Travis County, which includes Austin, has run an emergency rent program for years. When the pandemic began, the county started channeling funds to those hit financially by the crisis.

The latest iteration of the Travis County Emergency Rental Assistance Program launched April 19. Since then, the county has received 1,033 applications for rent help, but officials are also considering an additional 3,200 applications from renters who could not be helped by the county's general rent assistance program, which is funded with local dollars. Some renters who were moved off this waitlist had applied for rent assistance as far back as January, Fleming said. That brings the total number of pending applications to just over 4,200.

The county has started reviewing these applications, a process that includes verifying that tenants have not received other governmental rent help.

The county is still receiving applications and renters have until Sept. 1 to apply.

The application review process is beginning weeks after county officials loosened local eviction bans that have been in place for much of the pandemic. Starting June 1, landlords can begin evicting tenants who are at least five months behind on rent and have depleted all rent assistance help; this includes renters whose applications for rent funds have been denied or left pending for 45 days or more.

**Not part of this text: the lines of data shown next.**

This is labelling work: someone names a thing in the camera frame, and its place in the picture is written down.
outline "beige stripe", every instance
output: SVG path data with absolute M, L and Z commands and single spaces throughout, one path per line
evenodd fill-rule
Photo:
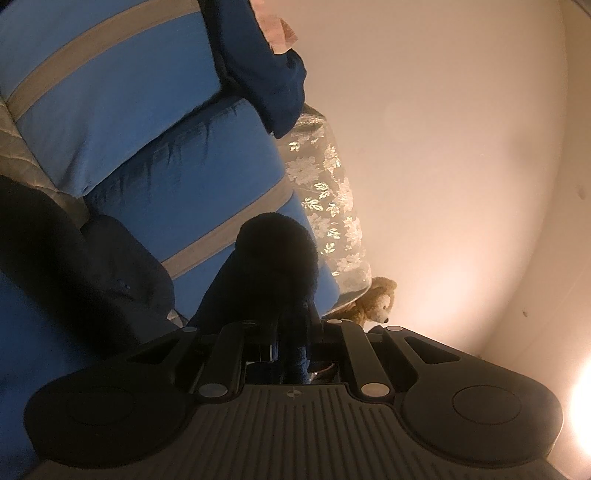
M 197 0 L 148 0 L 85 31 L 33 70 L 8 98 L 17 121 L 45 93 L 109 48 L 156 25 L 199 12 Z
M 179 278 L 201 262 L 232 245 L 236 241 L 238 231 L 244 222 L 261 213 L 276 212 L 289 201 L 293 193 L 293 186 L 289 178 L 287 176 L 283 177 L 262 197 L 188 247 L 182 249 L 179 253 L 163 261 L 162 265 L 173 280 Z

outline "black plastic device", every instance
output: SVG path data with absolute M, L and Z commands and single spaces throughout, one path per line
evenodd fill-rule
M 342 383 L 245 384 L 271 360 L 256 322 L 185 327 L 59 378 L 29 401 L 26 480 L 558 480 L 563 424 L 540 383 L 401 327 L 314 318 Z

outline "white floral pattern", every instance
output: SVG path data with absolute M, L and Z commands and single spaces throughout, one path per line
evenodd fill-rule
M 343 220 L 345 227 L 347 227 L 347 233 L 345 236 L 352 247 L 356 247 L 361 244 L 361 238 L 363 233 L 361 232 L 361 222 L 358 218 L 347 217 Z
M 277 146 L 306 211 L 319 253 L 341 294 L 364 291 L 371 284 L 371 269 L 361 242 L 363 234 L 355 214 L 353 191 L 330 126 L 318 112 L 307 109 Z
M 352 255 L 347 255 L 344 258 L 339 258 L 336 263 L 339 271 L 350 272 L 361 265 L 361 258 L 359 252 Z
M 308 217 L 312 231 L 317 240 L 324 238 L 330 231 L 330 218 L 322 218 L 317 213 L 313 213 Z
M 290 181 L 303 185 L 318 180 L 318 174 L 322 170 L 318 168 L 314 157 L 297 157 L 294 161 L 287 162 L 286 171 Z
M 343 183 L 339 183 L 339 191 L 336 193 L 337 202 L 343 207 L 344 212 L 353 210 L 353 191 L 349 185 L 349 179 L 345 177 Z

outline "dark blue fabric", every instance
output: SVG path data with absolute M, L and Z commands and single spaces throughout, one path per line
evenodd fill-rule
M 0 478 L 18 478 L 37 457 L 22 424 L 46 383 L 97 360 L 0 271 Z
M 111 289 L 166 318 L 174 286 L 166 269 L 117 220 L 93 217 L 80 229 L 89 255 L 112 280 Z
M 253 372 L 256 367 L 247 370 L 248 381 L 307 383 L 306 347 L 318 257 L 314 235 L 297 220 L 279 213 L 250 219 L 240 228 L 234 251 L 188 325 L 204 335 L 219 333 L 236 321 L 276 325 L 276 361 L 259 369 L 258 375 Z
M 200 0 L 212 47 L 228 75 L 257 109 L 268 132 L 281 138 L 304 106 L 306 68 L 289 50 L 273 54 L 249 0 Z
M 285 167 L 256 110 L 226 98 L 193 114 L 142 149 L 86 197 L 94 215 L 119 220 L 159 261 L 170 258 L 276 185 Z M 294 197 L 280 210 L 309 227 Z M 174 282 L 176 308 L 186 318 L 233 247 Z M 316 297 L 323 313 L 338 298 L 329 269 Z
M 0 0 L 0 12 L 4 10 L 12 0 Z

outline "teddy bear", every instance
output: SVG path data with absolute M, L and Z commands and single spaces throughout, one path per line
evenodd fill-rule
M 394 305 L 396 282 L 386 277 L 374 277 L 367 292 L 341 309 L 331 312 L 327 318 L 351 320 L 364 326 L 365 322 L 388 323 L 388 315 Z

“We have used these eviction protections as an important tool to keep our community safe and housed as part of our COVID-19 response,” Travis County Judge Andy Brown said in an emailed statement when his office announced the new eviction orders. “We now have additional significant investments in rental assistance for tenants and landlords, and this modified order encourages our community to apply for rental assistance before someone can be evicted.”

KUT asked to speak to Brown about the rent assistance program, but county spokesperson Hector Nieto said he was not available.

Shoshana Krieger, project director at Building and Strengthening Tenant Action, an advocacy group for low-income tenants, said as local officials consider whether to unwind eviction bans entirely they will also need to ensure they can get rent assistance to tenants quickly.

"Having rental assistance programs which can deliver funds in an expedient manner is going to be crucial to stemming the tide of a wave of evictions," she said.

Rent relief programs in Texas have been slow to get money to tenants and landlords who say they need it. A month after opening its rent help program, the state had made just three rent payments. Renters who applied for the city of Austin’s rent assistance program last year complained of onerous document requirements and a long wait in getting rent paid once they were approved.

The city program, which is separate from the county program and has more than double the funds, launched a third round of rent help on March 15. By April 7, a representative for the city’s housing authority, which helps run the program, said the city planned to pay $501,392 in monthly rent payments to 93 families that week.